The MIT Hacker Ethic - ziadbc
http://hangger.com/posts/the-mit-hacker-ethic
======
lispm
That's the romantic view.

World improvement? While much of the hacker projects were financed by the
military - especially the defense advanced research projects agency. The
software from MIT found its way into missile guiding systems, battle
management systems, logistics for the military and a lot more. Much of the
show was paid for by the military. ARPA was renamed to DARPA to make sure the
money receivers understand that 'defense' was not optional.

With Lisp for example, the Common Lisp standard was paid for the military to
be able to have a common language for the military AI software. Most of the
early manufactured Lisp Machines went directly into the SDI project, the rest
then to the Strategic Computing project. TI got money to manufacture their own
machines with an MIT license of the software. For example the 'compact Lisp
Machine' got a new chip financed by the military - to be used in planes,
guided missiles, etc.

------
Iv
I used to be worried to see if our generation could live to the challenge of
these marvelous and generous engineers who not only hacked code together but
made organizations like the EFF, legal hacks like the GPL. And I saw
wikileaks, bitcoin, Telecomix, saw that people are looking deeper than the
web's surface. It restored my trust, and humbled me into trying to sharpen my
skills.

------
tmcb
"Wow. in 1984 Levy distilled down those principles from the hacker ethic, and
it clearly obvious to any of us in the industry that the ideas have spread."

It is obviously an advance if they're at least being discussed, but there's a
long road until these ideals come true. And as the author said, we're
beginning to inherit the responsibility.

------
oscarleung
A very admirable code of ethics. He's right - technology can be used to
connect and change the world. How about more of us get to work on this? Less
celebrity texting, more community building.

------
spodek
I understand the goals of the ethic, but I'd suggest a change to one part.

"World improvement" sounds noble, but every sane person believes they are
making the world a better place -- whether dictators, telemarketers, soldiers,
marketers of sugary beverages to children, or anyone. I guarantee not a single
one of them, or anyone else, believes they are making the world a better
place.

You might believe they are making the world worse, but then you're evaluating
them by your standards. Since they have different standards, they'll view you
as making the world worse too since you don't live up to their standards.
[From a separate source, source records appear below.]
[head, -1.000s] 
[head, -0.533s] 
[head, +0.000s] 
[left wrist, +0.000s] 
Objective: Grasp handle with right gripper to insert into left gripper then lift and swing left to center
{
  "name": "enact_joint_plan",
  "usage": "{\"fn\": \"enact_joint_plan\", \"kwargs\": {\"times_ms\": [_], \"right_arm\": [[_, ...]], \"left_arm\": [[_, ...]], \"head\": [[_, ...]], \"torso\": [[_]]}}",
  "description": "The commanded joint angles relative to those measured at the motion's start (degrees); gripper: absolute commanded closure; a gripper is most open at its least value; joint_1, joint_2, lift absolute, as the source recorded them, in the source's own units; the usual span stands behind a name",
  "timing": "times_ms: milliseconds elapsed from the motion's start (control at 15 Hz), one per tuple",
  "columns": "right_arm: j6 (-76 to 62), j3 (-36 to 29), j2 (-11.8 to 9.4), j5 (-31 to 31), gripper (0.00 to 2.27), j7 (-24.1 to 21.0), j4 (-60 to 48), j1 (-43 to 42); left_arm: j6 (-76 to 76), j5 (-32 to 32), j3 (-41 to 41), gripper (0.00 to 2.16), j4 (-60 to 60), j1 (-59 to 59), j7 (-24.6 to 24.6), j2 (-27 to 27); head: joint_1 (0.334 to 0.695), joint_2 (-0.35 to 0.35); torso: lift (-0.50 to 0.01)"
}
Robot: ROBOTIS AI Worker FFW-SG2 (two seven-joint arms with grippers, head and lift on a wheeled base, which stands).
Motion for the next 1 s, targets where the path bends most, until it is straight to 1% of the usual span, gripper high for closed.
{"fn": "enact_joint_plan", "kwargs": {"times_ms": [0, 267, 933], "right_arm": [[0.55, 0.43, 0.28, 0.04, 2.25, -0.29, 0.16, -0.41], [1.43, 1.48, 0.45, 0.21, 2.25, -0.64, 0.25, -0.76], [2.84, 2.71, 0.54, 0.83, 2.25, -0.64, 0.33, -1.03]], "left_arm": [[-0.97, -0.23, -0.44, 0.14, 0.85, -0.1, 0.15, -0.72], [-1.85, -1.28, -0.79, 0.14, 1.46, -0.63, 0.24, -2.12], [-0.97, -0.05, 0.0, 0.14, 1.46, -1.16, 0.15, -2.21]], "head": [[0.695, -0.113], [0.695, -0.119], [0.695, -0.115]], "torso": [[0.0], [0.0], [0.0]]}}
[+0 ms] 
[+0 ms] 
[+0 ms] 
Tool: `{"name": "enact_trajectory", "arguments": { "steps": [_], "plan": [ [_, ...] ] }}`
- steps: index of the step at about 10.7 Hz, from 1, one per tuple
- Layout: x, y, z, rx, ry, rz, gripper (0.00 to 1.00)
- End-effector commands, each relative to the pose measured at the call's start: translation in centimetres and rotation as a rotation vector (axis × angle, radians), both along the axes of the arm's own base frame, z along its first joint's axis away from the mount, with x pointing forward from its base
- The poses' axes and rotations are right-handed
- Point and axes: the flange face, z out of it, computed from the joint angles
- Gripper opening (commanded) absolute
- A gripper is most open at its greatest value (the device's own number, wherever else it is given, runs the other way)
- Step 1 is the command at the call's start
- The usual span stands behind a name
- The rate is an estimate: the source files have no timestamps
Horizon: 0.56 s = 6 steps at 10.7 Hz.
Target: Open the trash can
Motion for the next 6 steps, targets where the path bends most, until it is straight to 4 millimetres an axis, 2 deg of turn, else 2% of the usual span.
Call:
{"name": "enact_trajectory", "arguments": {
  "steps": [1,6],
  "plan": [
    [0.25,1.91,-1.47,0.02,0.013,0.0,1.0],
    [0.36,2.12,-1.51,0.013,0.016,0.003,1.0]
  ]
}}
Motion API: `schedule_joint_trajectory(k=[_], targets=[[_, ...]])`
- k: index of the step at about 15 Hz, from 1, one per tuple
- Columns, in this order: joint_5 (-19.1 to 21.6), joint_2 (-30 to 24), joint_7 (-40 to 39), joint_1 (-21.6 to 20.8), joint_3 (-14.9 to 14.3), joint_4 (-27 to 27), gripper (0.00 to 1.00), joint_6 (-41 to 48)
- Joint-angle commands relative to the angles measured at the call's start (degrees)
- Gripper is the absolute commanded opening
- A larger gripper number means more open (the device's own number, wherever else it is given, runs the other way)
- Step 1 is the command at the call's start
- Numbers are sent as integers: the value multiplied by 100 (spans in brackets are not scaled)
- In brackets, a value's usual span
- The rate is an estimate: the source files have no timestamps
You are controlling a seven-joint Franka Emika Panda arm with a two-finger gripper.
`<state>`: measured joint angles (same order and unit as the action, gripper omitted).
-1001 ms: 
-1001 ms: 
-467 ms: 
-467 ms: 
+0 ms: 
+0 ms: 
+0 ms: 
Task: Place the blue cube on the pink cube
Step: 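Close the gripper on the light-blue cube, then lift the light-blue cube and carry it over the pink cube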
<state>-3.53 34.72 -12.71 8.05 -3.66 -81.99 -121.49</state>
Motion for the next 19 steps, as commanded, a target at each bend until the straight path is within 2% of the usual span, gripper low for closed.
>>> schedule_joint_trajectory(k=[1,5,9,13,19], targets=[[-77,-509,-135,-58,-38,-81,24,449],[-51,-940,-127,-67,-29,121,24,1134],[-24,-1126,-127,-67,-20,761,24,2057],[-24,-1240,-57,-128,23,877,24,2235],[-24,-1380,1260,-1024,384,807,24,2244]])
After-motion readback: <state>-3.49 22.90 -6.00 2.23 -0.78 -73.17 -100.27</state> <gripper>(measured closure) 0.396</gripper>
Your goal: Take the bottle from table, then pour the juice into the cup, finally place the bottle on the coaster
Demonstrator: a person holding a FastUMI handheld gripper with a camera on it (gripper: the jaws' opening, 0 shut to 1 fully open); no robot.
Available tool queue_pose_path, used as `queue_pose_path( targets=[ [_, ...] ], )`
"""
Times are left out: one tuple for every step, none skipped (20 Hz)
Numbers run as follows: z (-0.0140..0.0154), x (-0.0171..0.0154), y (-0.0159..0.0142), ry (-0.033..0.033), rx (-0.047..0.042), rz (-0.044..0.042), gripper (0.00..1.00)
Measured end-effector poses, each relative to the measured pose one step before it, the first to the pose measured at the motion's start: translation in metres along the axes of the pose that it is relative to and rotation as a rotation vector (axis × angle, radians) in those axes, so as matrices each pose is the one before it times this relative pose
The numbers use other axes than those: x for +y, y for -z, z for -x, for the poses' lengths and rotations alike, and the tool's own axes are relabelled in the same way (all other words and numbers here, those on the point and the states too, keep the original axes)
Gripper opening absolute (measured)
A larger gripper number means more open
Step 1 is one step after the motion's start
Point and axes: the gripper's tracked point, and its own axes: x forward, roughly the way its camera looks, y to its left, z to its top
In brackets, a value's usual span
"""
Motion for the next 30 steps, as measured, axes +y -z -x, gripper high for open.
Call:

Personally I find the whole concept of making the world a better place or
"world improvement" provincial and judgmental. Provincial because it assumes
your standards apply to others (maybe self-important would be a more
appropriate term). Judgmental because you are judging yourself and others --
"better" and "improvement" means more good, which judges.

Most insidiously, because the view makes you feel right, as opposed to humble,
it motivates you to act instead of soliciting others' feedback. That is, it
motivates you toward self-righteousness.

As an alternative, I would propose "do what you think is right" and "respect
others". These two goals contradict each other and lead to internal conflict,
but so does interacting with people.

Anyway, I blogged about this concept once at greater length than this post in
case anyone wants to read more -- <http://joshuaspodek.com/whats-wrong-making-
world-place>

------
Mithrandir
BTW, "Hackers" is an excellent book and definitely a great read for hackers
and non-hackers alike.

------
InclinedPlane
The internet, the web, all powered primarily by open source and/or free
software and standards (tcp/ip, html, linux, apache, perl/php, firefox,
webkit, etc.) have gone a long way toward furthering those hacker ethics
rather considerably since 1984, I think.